Our analysis at the Women's Budget Group shows that scrapping the limit will lift more than half a million children out of poverty by the end of the decade – restoring their dignity, hope, and opportunity. The impact will be particularly stark among single parents, who make up half of the families affected by the policy and are overwhelmingly women. Many have been pushed into debt or skipped meals to absorb the shortfalls created by the limit. Ending it also removes an abhorrent bureaucratic cruelty: the so-called 'rape clause', which required survivors to prove their trauma to access support.
Yet even this historic step comes with a caveat. For some families, relief will be short-lived as they will face the benefit cap, which restricts the total amount of social security a household can receive unless it earns the equivalent of 16 hours at minimum wage. For single parents – again, mostly women – the balancing act between unpaid and paid work is harder than for dual-parent households; many struggle to work 16 hours while juggling childcare. It is no surprise that single parents make up nearly 70% of families whose benefits are capped.
Another missing piece was housing support. Reeves chose not to unfreeze Local Housing Allowance, despite housing benefits not keeping pace with soaring rents. Our analysis revealed that private rent now absorbs an average of 58% of women's income, compared with 42% of men's. Unfreezing and permanently re-linking Local Housing Allowance to local rents would have been an obvious intervention to match social security to actual living conditions, and would have protected the most vulnerable from poverty and homelessness. Single mums already make up the majority of statutory homeless families.

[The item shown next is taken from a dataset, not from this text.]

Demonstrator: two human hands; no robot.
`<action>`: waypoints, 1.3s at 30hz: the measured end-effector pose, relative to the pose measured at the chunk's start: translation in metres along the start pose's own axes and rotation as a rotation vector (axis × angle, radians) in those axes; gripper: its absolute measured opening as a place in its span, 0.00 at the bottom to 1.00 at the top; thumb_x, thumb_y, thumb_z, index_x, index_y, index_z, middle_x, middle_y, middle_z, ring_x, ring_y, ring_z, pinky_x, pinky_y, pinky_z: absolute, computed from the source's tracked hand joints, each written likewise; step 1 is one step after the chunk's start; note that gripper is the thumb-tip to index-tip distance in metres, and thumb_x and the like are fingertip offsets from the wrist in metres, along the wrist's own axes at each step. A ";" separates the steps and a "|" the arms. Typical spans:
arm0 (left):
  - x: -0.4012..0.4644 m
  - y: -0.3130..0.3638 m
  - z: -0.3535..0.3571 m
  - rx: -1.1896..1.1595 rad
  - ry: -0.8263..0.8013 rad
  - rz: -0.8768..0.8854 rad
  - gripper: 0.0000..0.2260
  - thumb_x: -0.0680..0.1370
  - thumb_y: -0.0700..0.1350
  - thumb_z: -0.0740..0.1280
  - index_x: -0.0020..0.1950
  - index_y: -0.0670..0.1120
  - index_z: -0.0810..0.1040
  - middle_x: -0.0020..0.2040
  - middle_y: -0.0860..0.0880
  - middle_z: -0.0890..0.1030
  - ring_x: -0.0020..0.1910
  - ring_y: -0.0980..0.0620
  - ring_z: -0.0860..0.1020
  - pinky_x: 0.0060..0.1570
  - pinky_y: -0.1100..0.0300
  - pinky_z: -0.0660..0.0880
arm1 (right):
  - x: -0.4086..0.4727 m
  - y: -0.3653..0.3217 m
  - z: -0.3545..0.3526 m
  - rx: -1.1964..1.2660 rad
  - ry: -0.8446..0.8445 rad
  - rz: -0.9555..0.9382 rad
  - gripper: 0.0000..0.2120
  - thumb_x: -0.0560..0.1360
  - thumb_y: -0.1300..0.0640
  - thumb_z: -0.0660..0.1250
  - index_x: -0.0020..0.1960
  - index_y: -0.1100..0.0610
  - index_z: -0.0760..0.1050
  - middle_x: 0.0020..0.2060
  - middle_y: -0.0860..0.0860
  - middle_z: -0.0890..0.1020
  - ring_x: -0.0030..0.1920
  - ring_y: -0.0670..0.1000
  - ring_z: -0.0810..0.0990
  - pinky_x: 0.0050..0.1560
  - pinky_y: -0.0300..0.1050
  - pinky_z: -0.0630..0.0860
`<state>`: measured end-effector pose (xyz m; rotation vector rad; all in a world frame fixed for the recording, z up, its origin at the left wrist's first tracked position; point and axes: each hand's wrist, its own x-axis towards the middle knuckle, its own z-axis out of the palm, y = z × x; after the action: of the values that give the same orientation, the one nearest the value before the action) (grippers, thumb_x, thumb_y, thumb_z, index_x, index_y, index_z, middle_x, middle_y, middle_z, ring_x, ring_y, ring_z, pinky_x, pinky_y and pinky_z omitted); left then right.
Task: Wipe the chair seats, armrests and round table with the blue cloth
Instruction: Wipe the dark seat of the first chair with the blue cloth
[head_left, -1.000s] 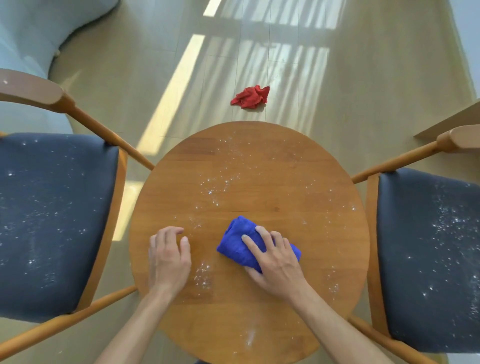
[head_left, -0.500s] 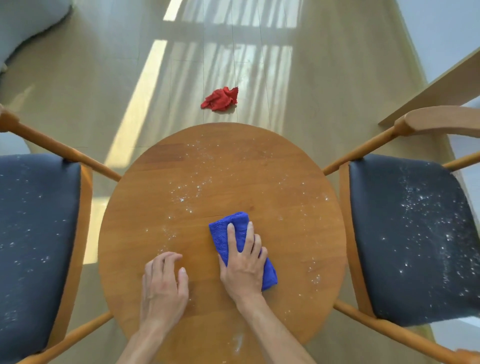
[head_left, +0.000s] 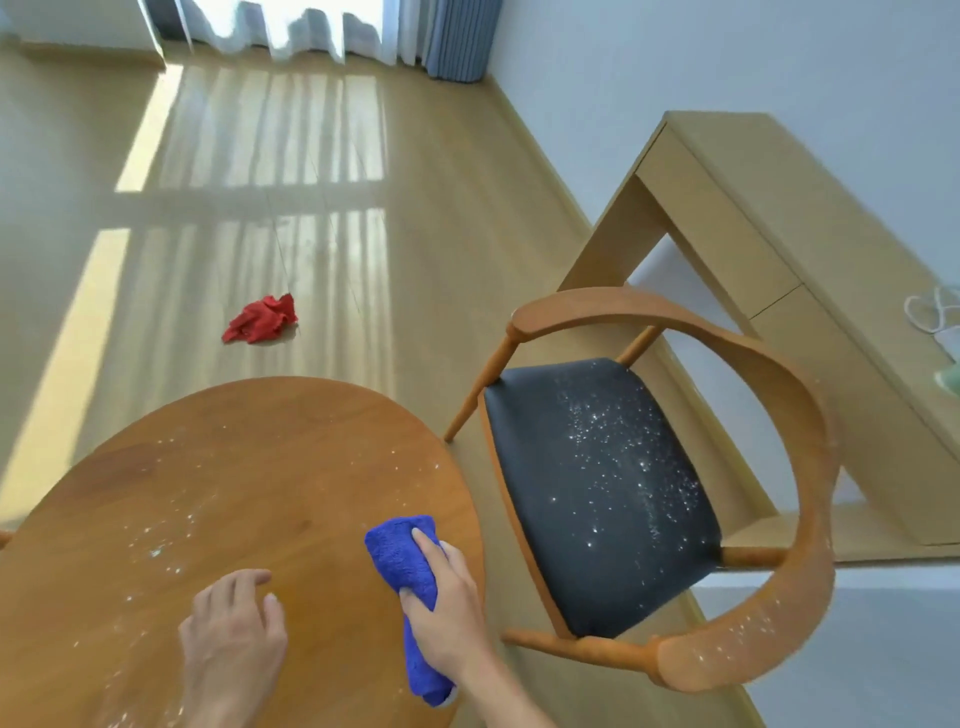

On taxation, the budget has been described as a smorgasbord, and not without reason. Some glimmers of ambition include a targeted surcharge on properties valued over £2m, higher taxes on gambling, and modest increases on investment income from dividends, savings and property. These steps acknowledge that unearned wealth and socially harmful activities can and should be taxed more fairly. Yet they stop short of the structural reform that was needed.